Dette bildet ble endret litt av datamaskinen, men til og med mer med sminke, belysning, listig fotografisk plassering av draperi og skygge.
(this image was changed a bit by the computer, but even more with makeup, lighting, cunning photographic placement of the curtain and shadow)
futhermore:
A Møøse once bit my sister… No realli! She was Karving her initials on the møøse with the sharpened end of an interspace tøøthbrush given her by Svenge - her brother-in-law Mynd you, møøse bites Kan be pretti nasti…

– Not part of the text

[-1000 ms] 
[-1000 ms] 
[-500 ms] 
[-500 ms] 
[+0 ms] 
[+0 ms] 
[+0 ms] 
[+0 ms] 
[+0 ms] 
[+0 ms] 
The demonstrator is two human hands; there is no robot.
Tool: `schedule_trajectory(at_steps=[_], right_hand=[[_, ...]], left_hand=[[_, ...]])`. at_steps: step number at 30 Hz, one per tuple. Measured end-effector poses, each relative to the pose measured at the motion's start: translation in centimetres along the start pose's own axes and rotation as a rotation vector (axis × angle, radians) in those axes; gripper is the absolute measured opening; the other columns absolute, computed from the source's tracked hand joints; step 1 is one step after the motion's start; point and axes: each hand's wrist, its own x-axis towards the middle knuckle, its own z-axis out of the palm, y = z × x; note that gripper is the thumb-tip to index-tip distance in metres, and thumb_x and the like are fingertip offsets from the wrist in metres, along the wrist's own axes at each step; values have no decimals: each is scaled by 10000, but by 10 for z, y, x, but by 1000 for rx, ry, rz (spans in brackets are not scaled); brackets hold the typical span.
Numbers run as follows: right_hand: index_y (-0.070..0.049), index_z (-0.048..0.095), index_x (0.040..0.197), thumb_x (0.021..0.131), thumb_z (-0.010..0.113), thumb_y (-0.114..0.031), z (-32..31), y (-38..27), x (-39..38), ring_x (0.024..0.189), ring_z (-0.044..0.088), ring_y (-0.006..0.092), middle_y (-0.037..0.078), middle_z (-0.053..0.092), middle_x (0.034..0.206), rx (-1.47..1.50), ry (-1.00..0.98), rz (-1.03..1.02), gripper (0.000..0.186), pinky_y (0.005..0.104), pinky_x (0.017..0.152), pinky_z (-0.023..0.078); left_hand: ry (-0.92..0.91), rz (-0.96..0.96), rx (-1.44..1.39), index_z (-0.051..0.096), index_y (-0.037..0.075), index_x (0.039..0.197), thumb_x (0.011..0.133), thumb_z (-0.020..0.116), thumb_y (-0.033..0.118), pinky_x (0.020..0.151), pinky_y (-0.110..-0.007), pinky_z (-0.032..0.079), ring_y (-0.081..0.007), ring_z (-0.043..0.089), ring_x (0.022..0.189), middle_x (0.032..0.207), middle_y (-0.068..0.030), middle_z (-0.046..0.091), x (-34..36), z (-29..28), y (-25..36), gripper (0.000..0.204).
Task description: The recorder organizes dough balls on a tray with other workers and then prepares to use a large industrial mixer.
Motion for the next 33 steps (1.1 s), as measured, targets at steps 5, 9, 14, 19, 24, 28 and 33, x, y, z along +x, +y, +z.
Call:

Pretty sure that would be ALL of them and it will be as ubiquitous as the CA Cancer causing stickers on so much stuff that it becomes completely ignored.
But I dunno - if you made it big enough that it was like smoking warnings, it might be ugly enough that marketers will just use light and angle tricks more often and at least tone down the photoshop reshapes. Here’s hoping. Between ads and social media, everyone is worried they are horrible when they really are just like literally almost everyone else on earth.
PS - Is that ad in the post real? Everything looks disproportionate and off - unearthly.
If they are considering similar laws in the UK, that won’t bode well for the current cast of Love Island: https://www.reddit.com/r/Instagramreality/comments/oevfeh/this_looks_like_her_sister_cousin/
“This photo was taken with the latest iphone. God only knows what computational tricks were used to change the image before it was saved.”
Does this apply to practical effects or glaring obvious adjustments?
(Makeup, lighting, green screen, “fictional/extinct creatures.”)
Asking for a friend.
I wonder if this will apply to the addition of mouth eyes?
That’s a sarcastic question - but also a good one.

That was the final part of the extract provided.